Smith will stay out of jail but will pay $139m and continue to cooperate with US federal authorities.

Robert Smith, founder and CEO of Visa Equity Partners, has agreed to cooperate with an ongoing federal probe into what authorities are calling the largest tax evasion case in American history.

Smith has signed a non-prosecution agreement admitting that he used two foreign funds to hide some $200 million in partnership income from tax authorities, federal authorities announced Oct. 15. He’s also agreed to pay $139 million in back taxes, interests and fines to settle accusations he used his firm, Vista Equity Partners, to hide his overseas cash and that of his friend and partner, Houston software tycoon Bob Brockman.

Separately, federal authorities announced Brockman’s indictment Oct. 15, accusing him of 39 counts including conspiracy, tax evasion, money laundering and wire fraud. Brockman, 79, and chairman of Reynolds and Reynolds, hid some $2 billion from tax authorities, the largest single evasion case in US history, federal prosecutors claim.

‘Individual A’

In charging documents and the non-prosecution agreement, authorities allege that Smith set up Vista ($65.2B in AUM) to help Brockman hide his cash in a dizzying array of overseas funds and bank accounts. Vista started with $1 billion in funds from Brockman’s overseas trusts. Smith’s agreement lists Brockman as “Individual A” and says that the pair met in 1997, when Smith was an investment banker at a leading global investment bank and securities firm.”

According to Smith’s LinkedIn profile, he worked at Goldman Sachs from 1994 until 2000, when he formed Vista.

From 1997 to 1998, Smith worked with “Individual A” on a potential acquisition of an unidentified company. That deal fell through but during “that process, Smith learned that Company A was purportedly owned by a foreign holding company that, in turn, was purportedly owned by a foreign trust located in Bermuda. Individual A told Smith that the foreign trust was created by Individual A’s father in the 1980s. Individual A, and others who worked for Individual A, told Smith that because Company A was owned by the offshore trust, no United States income tax would be owed on the profits gained from the sale of Company A’s stock,” the agreement states.

‘Never too late’

Using Brockman’s lawyer—identified only as “Individual B” in court papers—Smith set up two overseas trusts, the Excelsior Trust and Flash Holdings, to hide tens of millions of dollars from the IRS, authorities claim.

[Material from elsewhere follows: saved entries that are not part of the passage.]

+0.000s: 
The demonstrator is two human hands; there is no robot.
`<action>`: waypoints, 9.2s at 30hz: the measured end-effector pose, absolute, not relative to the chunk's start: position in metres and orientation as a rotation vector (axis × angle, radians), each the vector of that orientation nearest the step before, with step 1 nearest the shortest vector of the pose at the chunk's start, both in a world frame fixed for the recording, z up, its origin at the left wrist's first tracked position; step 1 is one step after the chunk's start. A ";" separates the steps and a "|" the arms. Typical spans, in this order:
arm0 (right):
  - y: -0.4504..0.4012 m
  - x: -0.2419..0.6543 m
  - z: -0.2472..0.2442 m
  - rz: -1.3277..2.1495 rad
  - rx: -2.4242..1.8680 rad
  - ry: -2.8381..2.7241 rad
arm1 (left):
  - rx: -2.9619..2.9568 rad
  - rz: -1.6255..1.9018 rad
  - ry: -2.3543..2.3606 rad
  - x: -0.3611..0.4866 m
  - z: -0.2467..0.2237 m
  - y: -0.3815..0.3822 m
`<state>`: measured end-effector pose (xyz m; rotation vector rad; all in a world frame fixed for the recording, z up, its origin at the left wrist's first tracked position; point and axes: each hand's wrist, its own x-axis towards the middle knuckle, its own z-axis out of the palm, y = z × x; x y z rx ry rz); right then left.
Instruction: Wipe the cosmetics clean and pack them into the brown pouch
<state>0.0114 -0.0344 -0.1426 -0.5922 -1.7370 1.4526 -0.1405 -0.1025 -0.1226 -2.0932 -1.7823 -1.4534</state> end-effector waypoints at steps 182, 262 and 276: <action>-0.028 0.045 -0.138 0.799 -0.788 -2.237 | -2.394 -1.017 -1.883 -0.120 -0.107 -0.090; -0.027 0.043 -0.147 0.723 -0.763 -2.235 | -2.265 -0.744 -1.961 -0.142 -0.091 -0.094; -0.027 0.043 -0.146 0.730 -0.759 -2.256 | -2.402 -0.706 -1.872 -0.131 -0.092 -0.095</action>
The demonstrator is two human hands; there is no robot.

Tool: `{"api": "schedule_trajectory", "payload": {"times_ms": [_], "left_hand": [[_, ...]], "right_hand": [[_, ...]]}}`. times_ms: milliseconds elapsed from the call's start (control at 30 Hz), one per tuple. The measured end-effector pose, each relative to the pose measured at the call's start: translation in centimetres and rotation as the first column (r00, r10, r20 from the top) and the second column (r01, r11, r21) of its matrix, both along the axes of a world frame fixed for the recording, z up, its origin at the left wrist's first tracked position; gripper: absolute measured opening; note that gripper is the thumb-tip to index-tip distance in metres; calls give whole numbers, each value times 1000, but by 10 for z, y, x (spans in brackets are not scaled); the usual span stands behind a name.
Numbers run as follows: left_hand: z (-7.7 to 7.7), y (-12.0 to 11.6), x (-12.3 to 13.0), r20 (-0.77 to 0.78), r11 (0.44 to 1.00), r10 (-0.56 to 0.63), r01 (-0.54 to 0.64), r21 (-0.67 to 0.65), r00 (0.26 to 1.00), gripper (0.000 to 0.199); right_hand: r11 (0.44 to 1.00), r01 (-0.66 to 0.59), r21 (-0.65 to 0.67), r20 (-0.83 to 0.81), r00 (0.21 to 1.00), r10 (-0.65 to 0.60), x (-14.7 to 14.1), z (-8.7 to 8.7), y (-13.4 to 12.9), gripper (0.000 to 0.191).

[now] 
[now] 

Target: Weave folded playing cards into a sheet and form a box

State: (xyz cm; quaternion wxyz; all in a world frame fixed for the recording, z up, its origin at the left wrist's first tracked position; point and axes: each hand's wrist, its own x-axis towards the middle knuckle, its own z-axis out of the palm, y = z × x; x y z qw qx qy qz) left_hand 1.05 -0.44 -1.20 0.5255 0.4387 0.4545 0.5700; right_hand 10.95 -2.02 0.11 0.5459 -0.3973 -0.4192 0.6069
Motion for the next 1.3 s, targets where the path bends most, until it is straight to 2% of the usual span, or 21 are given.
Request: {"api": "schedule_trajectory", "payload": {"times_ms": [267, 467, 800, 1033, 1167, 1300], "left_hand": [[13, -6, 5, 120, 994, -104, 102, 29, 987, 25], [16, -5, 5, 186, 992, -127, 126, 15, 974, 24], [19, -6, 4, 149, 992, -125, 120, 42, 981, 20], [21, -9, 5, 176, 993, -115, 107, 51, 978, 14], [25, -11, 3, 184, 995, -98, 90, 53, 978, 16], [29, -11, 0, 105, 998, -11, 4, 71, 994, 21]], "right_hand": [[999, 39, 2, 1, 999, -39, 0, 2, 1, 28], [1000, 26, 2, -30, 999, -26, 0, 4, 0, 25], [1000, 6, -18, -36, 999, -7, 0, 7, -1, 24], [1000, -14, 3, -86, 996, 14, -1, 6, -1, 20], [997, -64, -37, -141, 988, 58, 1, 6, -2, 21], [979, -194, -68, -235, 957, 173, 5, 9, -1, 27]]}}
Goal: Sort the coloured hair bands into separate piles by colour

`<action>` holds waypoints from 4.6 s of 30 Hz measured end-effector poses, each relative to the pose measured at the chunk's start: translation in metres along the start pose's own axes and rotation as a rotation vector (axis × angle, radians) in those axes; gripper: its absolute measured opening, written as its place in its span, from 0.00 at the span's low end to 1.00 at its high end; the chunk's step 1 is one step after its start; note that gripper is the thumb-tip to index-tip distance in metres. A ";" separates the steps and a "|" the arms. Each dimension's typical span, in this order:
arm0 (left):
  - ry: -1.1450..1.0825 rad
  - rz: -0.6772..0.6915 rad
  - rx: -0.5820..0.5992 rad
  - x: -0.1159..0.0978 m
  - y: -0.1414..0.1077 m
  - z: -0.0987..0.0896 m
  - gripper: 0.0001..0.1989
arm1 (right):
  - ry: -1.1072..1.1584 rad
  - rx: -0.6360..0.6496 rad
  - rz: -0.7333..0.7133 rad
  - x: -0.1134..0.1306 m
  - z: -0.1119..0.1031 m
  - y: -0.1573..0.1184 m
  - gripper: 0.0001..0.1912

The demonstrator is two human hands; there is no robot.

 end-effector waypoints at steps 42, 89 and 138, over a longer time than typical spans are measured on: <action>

“Smith admits that, in 2005, he used approximately $2.5 million in untaxed funds to purchase and renovate a vacation home in Sonoma, California,” federal prosecutors said in announcing Smith’s agreement. “In 2010, Smith again used untaxed funds to purchase two ski properties and a piece of commercial property in France. In 2011 and 2012, Smith used approximately $13 million of untaxed funds to build and make improvements to a residence in Colorado and to fund charitable activities at the property.”

The agreement will keep Smith out of prison. For David Anderson, U.S. Attorney for the Northern District of California, the lesson is straightforward: “It’s never too late to do the right thing,” Anderson said in a statement. “It is never too late to tell the truth.”